July 16th, 2020

Conquer the Change: Re-Engage Your Customers Using These 5 Principles

marketing online post COVID

How to re-engage your customers during COVID-19 is on our minds as marketers here at Franchise Ramp. Many small businesses are faced with the new reality: your customers have changed. How can you engage them again? What we’ve seen across the board is shifted customer behavior toward fulfilling more utilitarian-based demands for fundamental needs. 

COVID-19 is a different beast than recent economic crises and recessions such as the Great Recession of 2008 and the Mideast oil crisis, whose causes were financially driven.

“The fundamental driver of the pandemic is health and safety concerns and hence customer driven. Customers’ immobility and desire to be safe in the current environment has resulted in volatility in purchases and productivity across idiosyncratic product categories, resulting in a net economic crisis of a type that has not been witnessed by anyone alive today.”

Rohit Deshpandé, Sebastian S. Kresge Professor of Marketing

How To Re-Engage Your Customers

As complicated as the times are, our job as marketers remains a crucial requirement for recovery: to reassure your consumers about the future and give them some sense of confidence that the future is something that they should invest in. 

The way franchise owners and operators can adapt to shifting customer wants is by engaging a more customer-centric philosophy. How does this translate? Rather than expecting your customers to come to you, you need to go to your customers.

The velocity or rate of adoption that your business needs to adjust to a new directional reality will depend on customer demand. While some normal activity is starting to bounce back, due to the many changes impacting local economies — state rules, consumer behavior, and social unrest — many of the consumer interest shifts we saw in March and April started to rebound in May, with dramatic shifts in June. 
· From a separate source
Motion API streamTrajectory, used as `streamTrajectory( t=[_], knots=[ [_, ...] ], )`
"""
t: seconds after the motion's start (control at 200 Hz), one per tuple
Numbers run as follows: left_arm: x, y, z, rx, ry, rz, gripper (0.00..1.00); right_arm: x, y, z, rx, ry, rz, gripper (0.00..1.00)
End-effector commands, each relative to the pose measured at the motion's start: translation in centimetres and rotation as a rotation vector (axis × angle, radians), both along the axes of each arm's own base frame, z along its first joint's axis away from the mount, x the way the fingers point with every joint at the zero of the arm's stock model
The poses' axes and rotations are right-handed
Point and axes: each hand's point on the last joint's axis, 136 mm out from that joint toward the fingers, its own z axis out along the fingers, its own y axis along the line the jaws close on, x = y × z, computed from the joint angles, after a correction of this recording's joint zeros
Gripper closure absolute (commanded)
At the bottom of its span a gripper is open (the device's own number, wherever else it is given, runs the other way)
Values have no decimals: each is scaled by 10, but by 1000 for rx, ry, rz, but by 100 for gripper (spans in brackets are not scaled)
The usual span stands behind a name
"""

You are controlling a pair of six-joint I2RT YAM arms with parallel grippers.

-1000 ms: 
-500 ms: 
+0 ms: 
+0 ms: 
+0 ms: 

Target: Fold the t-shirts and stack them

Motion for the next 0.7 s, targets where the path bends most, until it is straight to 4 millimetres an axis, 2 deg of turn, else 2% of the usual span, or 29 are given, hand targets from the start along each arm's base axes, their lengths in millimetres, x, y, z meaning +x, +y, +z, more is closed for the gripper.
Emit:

According to Yelp: Local Economic Impact Report updated June 25, 2020, Outdoor activities that became popular at the height of the pandemic as people were finding ways to stay active while social distancing – such as mountain biking (down 40%), lakes (down 34%), golf (down 33%) and hiking (down 28%) – have dropped in consumer interest since May 1 relative to other active activities. People are starting to feel more comfortable participating in indoor activities, with increased consumer interest for escape games (up 182%), Go Karts (up 147%), axe throwing (up 113%), gyms (up 81%), bowling (up 63%) and yoga (42%). That said, in some instances people are still finding ways to stay outdoors while social distancing with an increased interest in mini golf (up 132%), amusement parks (up 28%) and horseback riding (up 21%).

There have also been significant shifts in consumer interest for health and wellness businesses with an increased interest in saunas (up 75%), reflexology (up 69%) and dentists (up 28%), while skilled nursing (down 46%) and hospitals (down 37%) decline.

Source: https://www.yelpeconomicaverage.com/yelp-coronavirus-economic-impact-report

5 Customer-Centric Principles Your Business Can Use Today

  1. Expand your digital footprint. The power of digital to host and deliver content to your audience has always been strong – you need to harness this more than ever. Online traffic is the new foot-fall and unless your content is discoverable online – no one will see it.
  2. Reward your loyals. Consider starting special offerings to customers requiring special considerations because of their risk level, creating more loyal customers for the longer term. You could also consider better enabling deliveries to seniors, those with disabilities, and those in quarantine or self-isolation.
  3. Connect emotionally. Businesses that connect emotionally with their external and internal customers and emotionally and physically with employees are expected to perform better than firms who just connect with their customers physically. When you put out communications and brand messaging, be genuine, and offer help. Connect with your audience on a human and emotional level.
  4. Recognize financial constraints. Many customers are facing financial hardship caused by layoffs, furloughs, and a reduction in their employment hours due to the COVID-deaccession. Connecting with your customer and future customers with empathy and recognition is key!
  5. Turn threats into opportunities. Instead of waiting for your customers, proactively reach out to their potential and current customers about products/services, community benefits, and health safeguards. As Henry Ford said, “Those who stop marketing to save money are like those who stop a clock to save time.”